• _WHAT YOU WILL DO_:
Find all lines with the word "trace" in the material, then copy them.
┏━━
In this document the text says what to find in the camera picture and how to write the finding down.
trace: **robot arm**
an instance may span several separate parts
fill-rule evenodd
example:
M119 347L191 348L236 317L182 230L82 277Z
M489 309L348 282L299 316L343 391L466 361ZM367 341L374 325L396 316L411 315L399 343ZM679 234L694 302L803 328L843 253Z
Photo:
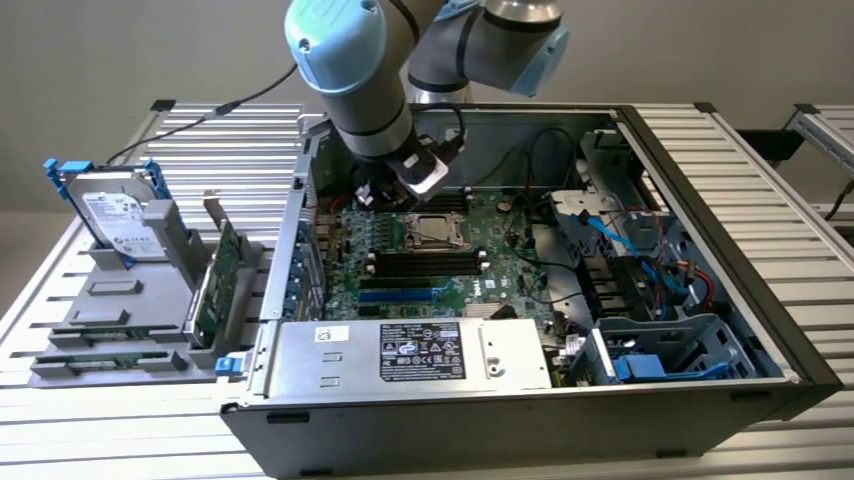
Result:
M366 206L398 201L400 186L428 200L463 149L462 137L438 144L415 132L399 76L412 51L419 88L465 88L471 79L534 95L566 47L554 3L490 1L485 9L477 0L294 0L291 53L367 175L356 192Z

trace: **black cable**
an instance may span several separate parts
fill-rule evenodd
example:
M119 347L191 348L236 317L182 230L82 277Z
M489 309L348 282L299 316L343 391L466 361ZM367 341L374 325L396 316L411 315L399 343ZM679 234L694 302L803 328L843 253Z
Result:
M546 275L541 275L541 277L537 279L535 282L531 282L531 285L529 286L529 291L526 292L527 297L537 303L539 303L541 305L554 305L555 303L561 303L561 302L566 302L569 299L579 297L585 294L585 292L575 292L569 294L567 296L557 299L557 300L542 300L539 298L537 298L534 296L534 287L543 281L543 278L546 277Z
M517 249L513 248L513 247L510 248L510 251L513 252L513 254L517 256L517 258L519 260L522 260L523 262L530 263L531 265L534 265L538 268L558 267L558 268L563 268L563 269L569 270L573 273L578 273L578 271L565 263L542 262L539 260L534 260L533 258L526 258L519 254L519 252L517 252Z
M513 147L510 150L507 150L507 153L505 154L501 162L498 162L498 165L495 165L495 167L493 168L490 173L487 173L483 176L483 178L481 178L481 180L478 180L475 183L471 184L473 187L477 187L478 185L481 185L483 182L486 182L493 177L493 175L495 175L495 172L498 172L498 169L502 168L502 165L505 165L505 163L507 163L507 160L510 160L510 157L511 157L514 152L519 152L523 155L523 160L527 161L527 164L531 163L531 160L530 160L531 157L529 156L529 152L525 150L525 148Z
M539 132L537 132L537 135L534 136L534 141L531 142L531 146L529 147L529 169L527 169L527 178L526 178L527 185L534 184L534 150L537 149L537 144L539 143L541 139L550 133L559 133L561 135L563 135L563 137L570 142L570 150L571 150L570 155L571 157L575 157L575 140L573 140L573 137L570 136L566 130L563 130L559 127L549 127L541 130Z
M128 152L132 152L138 147L140 147L142 145L146 145L150 142L156 142L158 140L163 140L167 137L171 137L172 135L175 135L176 133L180 133L186 130L190 130L194 127L198 127L199 125L202 125L204 122L207 122L208 120L214 120L216 118L224 117L226 115L228 115L231 112L235 111L235 109L238 109L244 103L251 102L252 100L258 99L259 97L267 95L279 85L282 85L284 83L284 81L291 78L291 75L294 75L294 72L296 72L296 64L294 64L291 66L291 68L288 69L288 71L284 73L284 75L282 75L282 77L279 77L279 79L272 82L270 84L268 87L266 87L263 90L258 91L256 93L254 93L252 95L250 95L246 98L242 98L240 100L235 100L232 102L224 103L222 104L219 107L216 107L214 110L211 110L208 113L206 113L202 118L199 118L195 122L184 125L183 127L176 128L175 130L170 130L166 133L162 133L160 135L155 135L154 137L150 138L144 138L143 140L140 140L139 142L135 142L134 144L128 145L127 147L124 147L112 157L110 157L110 160L107 160L107 165L112 165L112 163Z
M830 209L830 213L825 215L825 220L831 220L833 217L837 216L837 213L839 212L839 207L842 207L842 202L845 201L845 197L847 197L851 194L851 192L854 192L854 180L849 182L849 184L845 186L845 189L839 193L839 196L837 197L837 202L833 204L833 208Z
M466 117L463 116L463 111L461 110L459 105L451 102L437 102L437 103L428 103L426 105L412 105L414 112L427 112L430 110L441 110L443 108L453 110L454 113L457 114L457 121L459 122L458 139L462 142L465 142L466 135L469 134L469 127L466 125Z

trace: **metal frame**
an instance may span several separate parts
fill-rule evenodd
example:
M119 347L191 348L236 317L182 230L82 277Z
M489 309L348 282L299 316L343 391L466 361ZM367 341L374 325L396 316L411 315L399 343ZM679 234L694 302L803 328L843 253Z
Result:
M795 108L786 130L826 152L854 179L854 107L798 104Z
M622 457L698 455L753 422L767 418L790 419L842 388L839 379L634 107L525 104L463 107L463 112L473 116L515 112L571 115L601 113L603 110L623 130L658 191L682 219L747 321L755 319L753 330L769 354L777 356L785 378L477 394L450 391L332 398L276 397L270 391L271 378L276 368L288 366L278 367L278 350L283 348L280 342L284 341L279 332L282 326L270 325L259 337L259 348L264 354L258 357L252 368L251 393L242 401L227 403L220 411L223 420L248 450L256 458L266 460L262 463L268 475L294 478L332 472L336 475L384 474L418 471L424 464L439 469L478 468L494 464L494 455L507 448L499 440L506 440L507 435L493 431L497 418L502 419L502 428L507 428L502 431L513 431L518 441L514 453L502 455L503 465L513 465L507 462L522 459L550 463L561 459L590 458L601 456L603 451ZM275 265L272 277L279 277L279 281L286 279ZM743 398L750 398L750 408L743 406ZM570 411L578 414L573 420L574 429L563 425L559 413ZM630 437L641 432L657 432L647 441L613 436L606 439L591 434L599 431L610 432L606 433L610 435L617 431L610 423L615 411L621 412L619 418L633 424L631 428L626 427ZM683 420L663 425L657 419L669 416ZM689 418L703 416L715 421L693 420L693 427L683 427L682 422ZM407 449L392 431L371 427L388 422L404 423L406 418L426 421L432 425L431 432L443 429L458 432L443 440L442 454ZM527 422L541 428L531 431L526 428ZM567 438L567 432L578 429L586 434ZM315 439L311 444L299 443L306 436ZM363 438L372 449L352 445L347 441L351 436ZM424 439L435 440L430 434ZM282 450L279 446L283 444L291 444L292 448ZM383 452L382 461L376 457L379 451ZM459 456L447 458L446 453L453 451L465 451L465 459Z
M212 107L182 105L178 110L191 108L200 115ZM777 191L753 166L762 159L749 149L737 146L711 115L698 111L694 105L635 107L762 278L783 301L795 322L806 331L807 338L849 388L853 388L854 318L850 310L846 313L839 305L827 304L835 301L830 298L839 298L842 292L819 294L813 285L829 285L826 282L830 279L838 279L835 281L842 283L845 279L854 278L854 274L818 237L814 222L806 222L806 214L789 206L789 202L798 197L790 196L787 191L779 191L779 203L785 207L779 206L777 200L773 205L765 199L757 199L755 205L750 203L753 197L749 195L754 192ZM259 113L256 118L264 121L275 119L272 121L278 125L290 125L284 122L291 122L292 114L282 110L294 110L295 107L274 105L250 108L268 111ZM182 113L175 121L183 122L195 114ZM244 113L235 117L235 122L250 122L251 118ZM234 125L234 128L255 128L251 123L228 125ZM212 135L208 141L212 144L232 143L227 138ZM251 150L235 151L226 147L210 149L210 152L223 157L254 156ZM292 150L270 149L266 155L288 156ZM202 154L187 157L194 158L192 164L202 171L240 168L231 160L204 159ZM256 167L250 163L247 168ZM182 172L178 172L178 176L167 173L170 184L178 182L179 190L186 191L188 181L182 177ZM230 184L232 187L228 188L231 192L238 192L240 185L244 185L239 183L243 177L246 174L235 176ZM251 181L255 184L268 183L263 178ZM651 179L645 178L645 182L665 205ZM743 197L733 199L737 193L743 193ZM258 202L254 205L232 204L230 215L242 219L243 228L251 230L251 237L271 247L276 231L270 227L278 225L248 218L259 217L252 212L271 208L264 205L279 201L263 195L266 193L262 192L255 196ZM250 199L246 197L239 201L248 202ZM186 215L192 217L196 207L188 200L182 203ZM86 242L84 236L78 236L78 233L79 225L72 222L0 322L0 465L4 476L116 478L131 475L134 478L163 480L212 480L226 477L266 479L258 464L211 410L216 399L236 395L244 389L243 384L52 391L22 388L28 378L28 373L22 373L28 368L28 358L10 355L26 353L39 344L39 338L47 336L44 329L31 328L31 322L62 320L64 303L55 302L48 308L44 298L62 295L74 288L74 282L62 280L63 275L79 275L91 268L76 255L75 249L82 248L82 241ZM271 252L266 252L264 262L263 268L268 268ZM263 283L256 284L256 292L263 291L263 286ZM258 310L260 304L254 303L251 308ZM251 344L254 336L246 341L247 345ZM835 394L790 422L771 421L754 425L702 458L475 470L443 474L437 478L453 475L461 480L497 477L509 480L547 477L558 480L595 476L602 480L626 480L714 476L719 480L842 480L854 477L851 448L854 392L849 390Z

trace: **warning label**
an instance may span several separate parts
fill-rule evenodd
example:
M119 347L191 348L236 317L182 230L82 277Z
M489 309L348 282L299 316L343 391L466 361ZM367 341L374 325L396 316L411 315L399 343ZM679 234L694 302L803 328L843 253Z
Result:
M163 257L163 246L151 228L143 225L143 209L123 193L87 193L83 201L116 251L138 260Z
M465 380L459 323L380 325L379 375L387 382Z

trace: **cable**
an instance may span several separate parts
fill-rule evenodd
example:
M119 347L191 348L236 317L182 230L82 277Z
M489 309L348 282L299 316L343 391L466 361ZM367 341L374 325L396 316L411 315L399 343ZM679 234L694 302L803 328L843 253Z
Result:
M457 138L461 142L466 141L466 136L469 135L469 127L466 125L466 117L463 116L463 111L461 110L459 105L451 102L437 102L428 103L426 105L412 105L411 108L414 112L427 112L430 110L441 110L443 108L453 110L457 114L457 120L459 122L459 135L457 136Z
M575 297L578 297L578 296L585 294L585 292L575 292L575 293L571 293L567 296L565 296L565 297L562 297L562 298L559 298L557 300L542 300L542 299L537 298L534 296L534 287L537 285L539 285L539 283L543 281L545 278L546 278L546 274L541 275L539 278L537 279L537 281L531 282L531 285L529 285L529 289L527 289L527 292L526 292L526 296L534 302L539 303L541 305L554 305L555 303L566 302L569 299L575 298Z
M687 271L689 269L687 262L677 262L677 266L685 271ZM715 282L711 280L711 277L706 274L706 272L703 272L699 268L697 268L697 276L706 284L706 297L703 298L703 306L710 307L711 301L715 296Z
M575 159L575 140L573 140L573 137L570 136L566 130L563 130L559 127L550 127L537 132L537 135L534 136L534 141L531 142L531 146L529 147L529 152L527 152L529 153L529 167L527 167L527 177L526 177L527 188L530 188L531 185L534 184L534 150L537 149L537 144L539 143L541 139L550 133L559 133L567 139L567 141L570 142L570 151L571 151L570 158L573 160Z
M517 203L517 199L523 199L527 203L529 203L529 207L531 208L537 208L538 205L541 205L542 203L549 202L549 200L541 200L539 202L534 203L534 201L531 201L531 199L529 197L526 197L522 194L518 194L511 202L510 205L514 206ZM510 247L510 251L513 252L513 254L517 256L517 258L519 260L522 260L523 262L534 265L538 268L543 268L543 267L558 267L558 268L563 268L566 270L569 270L573 273L577 273L575 268L573 268L571 266L563 264L563 263L557 263L557 262L543 262L541 260L535 260L533 258L527 258L525 256L522 256L522 254L517 251L517 248L514 245L510 245L510 242L507 242L507 237L510 236L510 231L513 230L513 227L517 223L517 220L519 219L519 216L523 214L523 212L517 213L515 216L511 217L510 220L510 225L507 225L507 228L505 229L505 242L507 243L507 246Z
M498 169L502 168L502 165L505 165L505 163L507 163L507 160L510 160L510 157L513 155L514 152L521 152L521 154L523 155L523 160L526 160L527 164L531 163L531 157L529 156L529 152L525 150L525 148L522 147L513 147L510 150L507 150L507 153L505 154L505 157L502 158L501 162L498 162L498 165L495 165L495 168L493 168L493 170L490 171L490 173L487 173L483 178L481 180L478 180L471 186L477 187L478 185L481 185L483 182L486 182L493 175L495 175L495 172L498 172Z
M845 197L847 197L851 192L854 192L854 180L851 180L849 182L849 184L845 186L845 189L842 190L842 192L839 192L839 196L837 197L837 201L833 204L833 208L830 209L830 213L827 213L827 215L825 215L825 220L830 221L833 219L833 217L835 217L837 212L839 212L839 207L842 207L842 202L845 201Z
M275 82L272 82L270 84L270 86L266 87L263 90L258 91L256 93L254 93L248 97L242 98L240 100L235 100L232 102L222 104L219 107L216 107L208 113L206 113L202 116L202 118L199 118L195 122L190 123L188 125L184 125L184 126L176 128L175 130L170 130L168 132L162 133L160 135L155 135L154 137L144 138L139 142L135 142L134 144L131 144L127 147L124 147L118 153L114 154L112 157L110 157L110 160L107 160L107 165L112 165L112 163L126 153L132 152L142 145L146 145L150 142L156 142L158 140L163 140L164 138L171 137L172 135L175 135L176 133L180 133L180 132L183 132L186 130L190 130L194 127L198 127L199 125L202 125L208 120L214 120L216 118L224 117L231 112L234 112L235 109L238 109L244 103L248 103L252 100L255 100L259 97L262 97L263 95L267 95L279 85L282 85L284 83L284 81L288 78L291 78L291 75L294 75L294 72L296 72L296 64L294 64L291 66L291 68L284 73L284 75L282 75L282 77L279 77L279 79Z
┗━━
• _THE COMPLETED TASK_:
trace: **robot arm**
trace: **black cable**
trace: **metal frame**
trace: **warning label**
trace: **cable**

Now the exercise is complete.